The production on the actual Darkplace episodes themselves is stunning. From the fake distortion on the dreadful synth-driven Carpenter rip off theme (based on a melody once whistled by Garth Merenghi), to the inability of the actors to actually act, 9th rate special effects, hideous editing, and downright silly and dubious concepts, this is an absolute treat for anyone that is aware of the kind of DTV schlock that I tend to wade through in the vault.

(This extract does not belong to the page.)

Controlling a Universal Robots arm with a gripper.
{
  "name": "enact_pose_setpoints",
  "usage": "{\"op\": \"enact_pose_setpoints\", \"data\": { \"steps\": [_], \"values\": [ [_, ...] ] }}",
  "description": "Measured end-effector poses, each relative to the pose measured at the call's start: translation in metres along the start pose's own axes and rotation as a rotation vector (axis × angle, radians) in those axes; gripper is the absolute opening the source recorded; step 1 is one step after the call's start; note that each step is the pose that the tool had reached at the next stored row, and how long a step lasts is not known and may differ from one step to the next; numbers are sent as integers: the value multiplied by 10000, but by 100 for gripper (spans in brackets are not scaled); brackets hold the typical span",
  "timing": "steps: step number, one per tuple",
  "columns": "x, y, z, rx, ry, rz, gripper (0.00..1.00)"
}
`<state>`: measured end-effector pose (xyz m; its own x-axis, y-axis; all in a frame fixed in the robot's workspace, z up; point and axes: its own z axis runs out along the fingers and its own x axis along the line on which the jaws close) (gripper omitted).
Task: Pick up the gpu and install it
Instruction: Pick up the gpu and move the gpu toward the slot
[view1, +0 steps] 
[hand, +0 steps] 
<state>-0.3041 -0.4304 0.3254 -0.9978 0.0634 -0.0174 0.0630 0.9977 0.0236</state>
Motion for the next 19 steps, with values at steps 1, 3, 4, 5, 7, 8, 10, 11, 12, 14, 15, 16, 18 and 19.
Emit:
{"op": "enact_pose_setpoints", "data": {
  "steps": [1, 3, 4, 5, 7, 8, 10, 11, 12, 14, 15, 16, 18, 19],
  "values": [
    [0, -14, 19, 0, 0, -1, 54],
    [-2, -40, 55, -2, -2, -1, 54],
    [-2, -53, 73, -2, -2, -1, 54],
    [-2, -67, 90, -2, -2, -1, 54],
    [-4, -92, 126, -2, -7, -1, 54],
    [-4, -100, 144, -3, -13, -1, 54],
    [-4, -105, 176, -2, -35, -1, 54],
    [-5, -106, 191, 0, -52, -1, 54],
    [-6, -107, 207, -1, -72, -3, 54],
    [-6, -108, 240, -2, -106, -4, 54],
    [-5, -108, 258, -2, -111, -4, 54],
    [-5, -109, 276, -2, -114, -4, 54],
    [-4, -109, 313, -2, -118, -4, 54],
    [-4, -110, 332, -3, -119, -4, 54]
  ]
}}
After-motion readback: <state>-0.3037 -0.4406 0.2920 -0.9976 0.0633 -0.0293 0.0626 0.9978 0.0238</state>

More than that, though, it’s actually funny in its own right. Two episodes leap to mind. The first is Hell Hath No Fury, where Asher develops telekinetic powers in a flagrant Carrie rip off. This episode is absolutely overburdened with misogynistic jokes, and Garth ruefully observes that you couldn’t get away with that kind of thing nowadays. The second, and probably the best episode, is The Scotch Mist, where in a nod to The Fog, an evil “mist” rolls in hiding supernatural stereotype Scotsmen seeking vengeance on Dagless for saying some disparaging remarks while in Scotland. Even Garth acknowledges that they may have gone too far with this one, but we’ve come a long way and if an Englishman and a Scot meet up now there’s “only 50% chance of a stabbing”. The lengths the cast go in the interviews to try to explain that it isn’t racist, instead being about tolerance, despite all appearances to the contrary, is absolutely hilarious.

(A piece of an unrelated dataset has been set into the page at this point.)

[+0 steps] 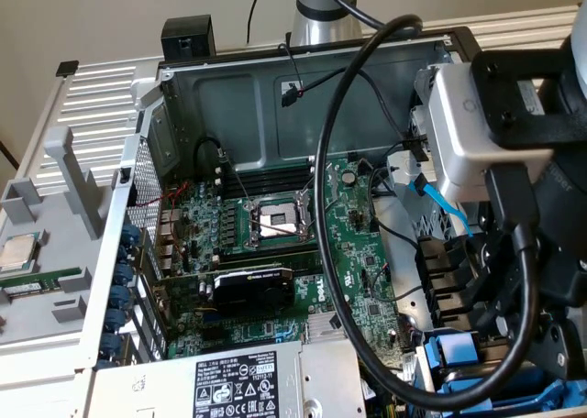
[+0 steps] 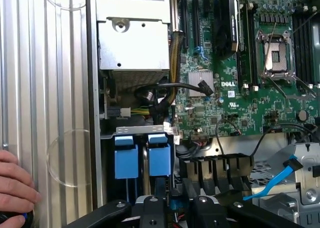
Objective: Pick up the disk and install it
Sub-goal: 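Insert the second disk wire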
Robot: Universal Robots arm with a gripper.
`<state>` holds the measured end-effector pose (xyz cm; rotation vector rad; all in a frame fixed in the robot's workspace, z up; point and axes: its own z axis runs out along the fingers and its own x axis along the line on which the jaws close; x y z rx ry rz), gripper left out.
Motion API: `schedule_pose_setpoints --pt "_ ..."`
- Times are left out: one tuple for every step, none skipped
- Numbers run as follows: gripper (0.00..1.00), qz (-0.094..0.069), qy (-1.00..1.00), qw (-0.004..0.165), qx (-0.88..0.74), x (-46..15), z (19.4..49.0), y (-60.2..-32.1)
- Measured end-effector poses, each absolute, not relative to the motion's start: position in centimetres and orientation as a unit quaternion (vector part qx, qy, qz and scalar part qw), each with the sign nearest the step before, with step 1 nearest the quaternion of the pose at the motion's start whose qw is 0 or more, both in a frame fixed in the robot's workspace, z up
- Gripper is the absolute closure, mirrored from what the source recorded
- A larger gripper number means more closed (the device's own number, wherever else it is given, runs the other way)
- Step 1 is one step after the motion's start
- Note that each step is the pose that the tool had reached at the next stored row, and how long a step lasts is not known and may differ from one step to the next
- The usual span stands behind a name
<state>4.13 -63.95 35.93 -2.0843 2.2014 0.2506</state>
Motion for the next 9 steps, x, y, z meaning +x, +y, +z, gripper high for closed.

Darkplace is gold. If you haven’t seen it, dig it out, because I promise you will howl with laughter. How can you not when a series contains lines such as “My bonce having been knocked, I fell into a strange fantastical dream, rich in imaginative imagery. I found myself alone in a primitive land where phantasm, spelt with PH not an F, abounded. I turned one way. Then the other. Then back. Then forward. Then I saw myself as a monkey.” Or ” I ran the only way I knew how. By placing one leg in front of the other in quick succession.” Or even “An eternal story of love and loss, set against the backdrop of an abortive alien invasion. Though you don’t actually find out it’s abortive till the end of the show. It’s my Romeo and Juliet, but less whiny.”
Anyway, where else are you going to see a shoddy looking half boy half grasshopper attempt to play badminton with a grown adult who’s taking it far too seriously?
That’s it for this installment, but I’ll be back with more soon.
Check out all the episodes of Garth Merenghi’s Darkplace embedded below:
Once Upon a Beginning:
Hell Hath Fury:
Skipper the Eyechild:
The Apes of Wrath:
The Scotch Mist:
The Creeping Moss from the Shores of Shuggoth:
Darkplace: Horrificata Illuminata: (from the DVD extras)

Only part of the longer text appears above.